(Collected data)

# # # # # # #

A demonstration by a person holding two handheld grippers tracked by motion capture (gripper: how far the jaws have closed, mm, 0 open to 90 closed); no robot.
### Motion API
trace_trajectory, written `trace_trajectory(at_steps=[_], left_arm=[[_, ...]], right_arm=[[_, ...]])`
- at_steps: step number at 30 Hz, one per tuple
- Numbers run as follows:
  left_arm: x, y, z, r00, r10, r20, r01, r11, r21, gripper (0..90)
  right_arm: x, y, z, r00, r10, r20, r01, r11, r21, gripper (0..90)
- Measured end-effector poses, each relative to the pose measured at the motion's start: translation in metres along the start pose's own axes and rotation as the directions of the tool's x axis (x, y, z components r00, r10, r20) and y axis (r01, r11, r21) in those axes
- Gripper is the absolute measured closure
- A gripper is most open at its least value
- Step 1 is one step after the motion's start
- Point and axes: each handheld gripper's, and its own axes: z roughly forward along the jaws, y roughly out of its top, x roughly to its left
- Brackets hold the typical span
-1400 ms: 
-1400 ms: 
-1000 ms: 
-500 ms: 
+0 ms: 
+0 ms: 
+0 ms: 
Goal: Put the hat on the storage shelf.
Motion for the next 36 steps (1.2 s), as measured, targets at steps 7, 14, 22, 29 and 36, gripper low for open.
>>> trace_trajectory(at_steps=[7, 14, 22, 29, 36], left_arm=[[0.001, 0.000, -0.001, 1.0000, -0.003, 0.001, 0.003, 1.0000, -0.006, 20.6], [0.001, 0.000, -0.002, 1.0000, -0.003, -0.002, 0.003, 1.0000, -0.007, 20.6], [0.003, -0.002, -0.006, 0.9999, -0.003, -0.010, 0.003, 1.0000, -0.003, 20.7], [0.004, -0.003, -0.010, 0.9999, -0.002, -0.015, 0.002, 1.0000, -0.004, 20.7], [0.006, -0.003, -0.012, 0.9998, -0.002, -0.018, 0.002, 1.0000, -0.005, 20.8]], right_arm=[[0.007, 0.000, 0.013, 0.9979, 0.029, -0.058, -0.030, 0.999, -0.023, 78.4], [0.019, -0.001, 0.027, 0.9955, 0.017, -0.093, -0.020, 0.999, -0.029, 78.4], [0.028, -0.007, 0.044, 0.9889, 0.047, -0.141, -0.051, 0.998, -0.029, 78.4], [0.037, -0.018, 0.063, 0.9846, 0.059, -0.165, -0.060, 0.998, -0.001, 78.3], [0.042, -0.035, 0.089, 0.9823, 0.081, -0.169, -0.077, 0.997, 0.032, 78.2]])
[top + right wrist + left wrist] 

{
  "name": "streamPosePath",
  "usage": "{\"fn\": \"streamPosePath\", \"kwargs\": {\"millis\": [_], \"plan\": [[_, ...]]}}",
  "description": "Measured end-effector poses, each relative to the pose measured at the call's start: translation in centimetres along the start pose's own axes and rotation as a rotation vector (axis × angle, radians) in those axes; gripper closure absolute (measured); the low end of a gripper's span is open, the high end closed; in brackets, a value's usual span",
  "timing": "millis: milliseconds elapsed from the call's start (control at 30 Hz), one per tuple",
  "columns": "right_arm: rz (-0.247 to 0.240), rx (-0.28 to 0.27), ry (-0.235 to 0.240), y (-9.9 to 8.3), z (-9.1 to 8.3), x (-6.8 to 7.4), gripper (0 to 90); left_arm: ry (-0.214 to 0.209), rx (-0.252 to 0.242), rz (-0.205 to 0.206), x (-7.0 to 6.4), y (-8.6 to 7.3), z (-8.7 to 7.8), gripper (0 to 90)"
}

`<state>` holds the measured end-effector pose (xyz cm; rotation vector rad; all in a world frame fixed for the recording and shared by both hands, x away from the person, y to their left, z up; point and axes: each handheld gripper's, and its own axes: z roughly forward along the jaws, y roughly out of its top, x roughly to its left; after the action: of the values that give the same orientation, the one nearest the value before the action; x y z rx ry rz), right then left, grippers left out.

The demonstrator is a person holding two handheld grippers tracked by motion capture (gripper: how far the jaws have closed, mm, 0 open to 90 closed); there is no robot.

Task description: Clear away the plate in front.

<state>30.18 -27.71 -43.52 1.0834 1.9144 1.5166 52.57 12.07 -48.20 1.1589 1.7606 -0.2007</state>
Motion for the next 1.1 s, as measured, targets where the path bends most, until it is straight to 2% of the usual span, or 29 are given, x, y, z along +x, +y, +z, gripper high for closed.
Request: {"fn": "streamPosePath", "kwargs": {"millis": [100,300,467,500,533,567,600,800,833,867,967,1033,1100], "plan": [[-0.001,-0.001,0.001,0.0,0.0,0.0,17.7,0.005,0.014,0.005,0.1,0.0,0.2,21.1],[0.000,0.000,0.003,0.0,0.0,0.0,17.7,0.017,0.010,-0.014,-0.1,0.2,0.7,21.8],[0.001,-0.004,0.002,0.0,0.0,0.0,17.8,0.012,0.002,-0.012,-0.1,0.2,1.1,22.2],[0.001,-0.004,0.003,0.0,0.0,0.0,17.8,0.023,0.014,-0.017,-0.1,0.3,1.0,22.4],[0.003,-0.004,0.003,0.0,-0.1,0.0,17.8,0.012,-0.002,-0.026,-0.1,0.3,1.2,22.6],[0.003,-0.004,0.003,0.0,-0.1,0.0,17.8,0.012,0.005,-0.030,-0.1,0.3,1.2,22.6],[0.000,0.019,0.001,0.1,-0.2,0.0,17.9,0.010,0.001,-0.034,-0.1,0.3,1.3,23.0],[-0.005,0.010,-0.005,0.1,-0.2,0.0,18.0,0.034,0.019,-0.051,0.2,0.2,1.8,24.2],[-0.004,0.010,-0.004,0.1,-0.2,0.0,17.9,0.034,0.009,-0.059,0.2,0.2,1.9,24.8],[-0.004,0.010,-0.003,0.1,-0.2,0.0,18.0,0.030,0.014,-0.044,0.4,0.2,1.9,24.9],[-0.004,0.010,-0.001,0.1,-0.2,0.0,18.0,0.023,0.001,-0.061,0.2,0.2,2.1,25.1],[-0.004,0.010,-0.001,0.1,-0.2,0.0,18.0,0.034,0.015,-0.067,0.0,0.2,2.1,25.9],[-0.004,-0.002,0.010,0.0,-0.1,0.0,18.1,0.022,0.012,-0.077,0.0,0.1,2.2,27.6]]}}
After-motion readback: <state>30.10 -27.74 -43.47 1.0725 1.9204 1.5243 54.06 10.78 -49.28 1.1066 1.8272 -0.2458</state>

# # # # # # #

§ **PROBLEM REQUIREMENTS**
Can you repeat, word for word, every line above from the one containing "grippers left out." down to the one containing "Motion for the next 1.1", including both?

§ **TASK RESPONSE**
`<state>` holds the measured end-effector pose (xyz cm; rotation vector rad; all in a world frame fixed for the recording and shared by both hands, x away from the person, y to their left, z up; point and axes: each handheld gripper's, and its own axes: z roughly forward along the jaws, y roughly out of its top, x roughly to its left; after the action: of the values that give the same orientation, the one nearest the value before the action; x y z rx ry rz), right then left, grippers left out.

The demonstrator is a person holding two handheld grippers tracked by motion capture (gripper: how far the jaws have closed, mm, 0 open to 90 closed); there is no robot.

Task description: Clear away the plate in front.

<state>30.18 -27.71 -43.52 1.0834 1.9144 1.5166 52.57 12.07 -48.20 1.1589 1.7606 -0.2007</state>
Motion for the next 1.1 s, as measured, targets where the path bends most, until it is straight to 2% of the usual span, or 29 are given, x, y, z along +x, +y, +z, gripper high for closed.

The output is done.